Could Viking Therapeutics Become the Next Eli Lilly?

Viking Therapeutics, a clinical-stage biopharmaceutical company focused on developing novel therapies for metabolic and endocrine disorders, has recently announced the initiation of a Phase 2 clinical trial for its lead candidate, VK2735, aimed at treating obesity and related metabolic disorders. This trial, which commenced in October 2023, is expected to enroll approximately 200 patients across multiple sites in the United States. The primary endpoint of the study is to evaluate the efficacy of VK2735 in reducing body weight over a 24-week treatment period. The announcement comes at a time when the obesity treatment market is gaining significant traction, with increasing demand for effective therapies. Viking's market capitalisation currently stands at approximately $250 million, reflecting a growing interest in its innovative approach to weight management.
The strategic context of this announcement is underscored by the competitive landscape in obesity therapeutics, which has seen a surge in investment and research activity. Companies like Eli Lilly (NYSE: LLY) and Novo Nordisk (NYSE: NVO) have successfully launched drugs that have generated substantial revenue, highlighting the commercial potential in this sector. Viking's VK2735 is designed to leverage a unique mechanism of action that differentiates it from existing therapies, potentially positioning the company as a significant player in the obesity treatment market. However, the success of this trial is crucial for Viking, as it will determine the viability of VK2735 and its subsequent development stages.
From a financial perspective, Viking Therapeutics reported a cash balance of approximately $45 million as of the end of Q2 2023, with a quarterly burn rate of around $7 million. This financial position suggests that the company has a funding runway of approximately six to seven months, which may be sufficient to complete the current clinical trial, assuming no unforeseen expenses arise. However, the company will need to consider future financing options to support ongoing development and potential commercialization efforts. The risk of dilution remains a concern, particularly if Viking is required to raise additional capital before achieving significant milestones or revenue generation.
In terms of valuation, Viking's current enterprise value is estimated at around $205 million, based on its market capitalisation and cash position. When compared to direct peers in the obesity treatment space, such as Zafgen Inc. (NASDAQ: ZFGN) and Rhythm Pharmaceuticals (NASDAQ: RYTM), Viking's valuation metrics appear relatively attractive. Zafgen, with a market cap of approximately $150 million, is trading at an enterprise value of around $120 million, while Rhythm Pharmaceuticals, valued at $1.2 billion, has an enterprise value of approximately $1.1 billion. This comparison highlights that Viking Therapeutics is positioned in a lower valuation bracket, which could suggest potential upside if VK2735 demonstrates positive clinical outcomes.
The execution track record of Viking Therapeutics has been mixed, with previous clinical trials yielding varying results. The company has historically faced challenges in advancing its pipeline, which raises questions about its ability to deliver on timelines and milestones. The initiation of the Phase 2 trial for VK2735 represents a critical juncture for the company, as it seeks to regain momentum and investor confidence. A specific risk associated with this announcement is the potential for adverse events or lack of efficacy during the trial, which could lead to significant setbacks and impact the company's valuation and funding prospects.
Looking ahead, the next measurable catalyst for Viking Therapeutics will be the interim results from the Phase 2 trial, expected in mid-2024. These results will be pivotal in determining the future trajectory of VK2735 and the company's overall strategy in the obesity market. A positive outcome could catalyse further investment and partnership opportunities, while negative results could lead to a reassessment of the company's pipeline and financial health.
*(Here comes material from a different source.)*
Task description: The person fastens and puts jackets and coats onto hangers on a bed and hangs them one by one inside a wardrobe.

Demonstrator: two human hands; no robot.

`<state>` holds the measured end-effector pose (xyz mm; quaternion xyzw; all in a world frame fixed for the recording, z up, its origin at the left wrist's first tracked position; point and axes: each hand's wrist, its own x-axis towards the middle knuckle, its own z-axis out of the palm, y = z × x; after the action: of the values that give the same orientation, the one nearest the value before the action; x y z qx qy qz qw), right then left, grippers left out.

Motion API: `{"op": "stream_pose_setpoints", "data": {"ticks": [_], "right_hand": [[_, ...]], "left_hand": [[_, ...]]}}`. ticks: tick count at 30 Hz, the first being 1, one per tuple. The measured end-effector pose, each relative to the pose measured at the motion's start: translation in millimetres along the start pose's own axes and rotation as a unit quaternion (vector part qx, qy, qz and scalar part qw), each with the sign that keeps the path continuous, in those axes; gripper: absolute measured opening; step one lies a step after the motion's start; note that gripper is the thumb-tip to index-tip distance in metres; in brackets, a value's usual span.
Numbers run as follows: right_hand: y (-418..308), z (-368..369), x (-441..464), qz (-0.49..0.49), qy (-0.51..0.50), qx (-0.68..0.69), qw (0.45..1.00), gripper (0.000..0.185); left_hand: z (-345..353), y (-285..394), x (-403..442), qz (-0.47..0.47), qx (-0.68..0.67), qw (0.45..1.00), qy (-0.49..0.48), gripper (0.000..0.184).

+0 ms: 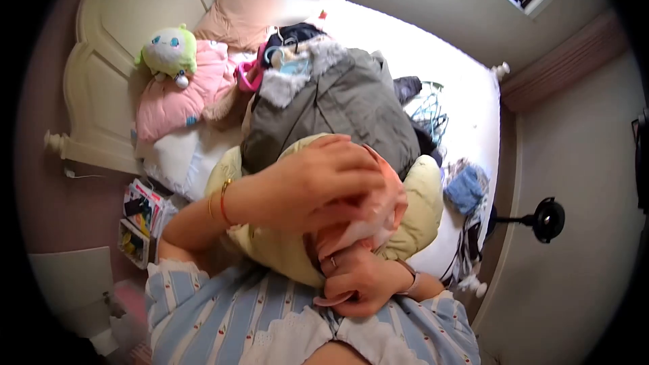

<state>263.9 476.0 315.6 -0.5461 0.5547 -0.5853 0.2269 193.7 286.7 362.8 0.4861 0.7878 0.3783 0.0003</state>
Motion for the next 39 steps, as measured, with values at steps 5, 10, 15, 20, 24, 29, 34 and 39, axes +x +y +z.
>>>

In conclusion, the announcement regarding the initiation of the Phase 2 clinical trial for VK2735 is significant for Viking Therapeutics, as it marks a critical step in the development of a potentially transformative obesity treatment. However, the company's current financial position and the inherent risks associated with clinical trials necessitate careful scrutiny. The announcement can be classified as significant, given its potential implications for valuation and the future direction of the company in a competitive market.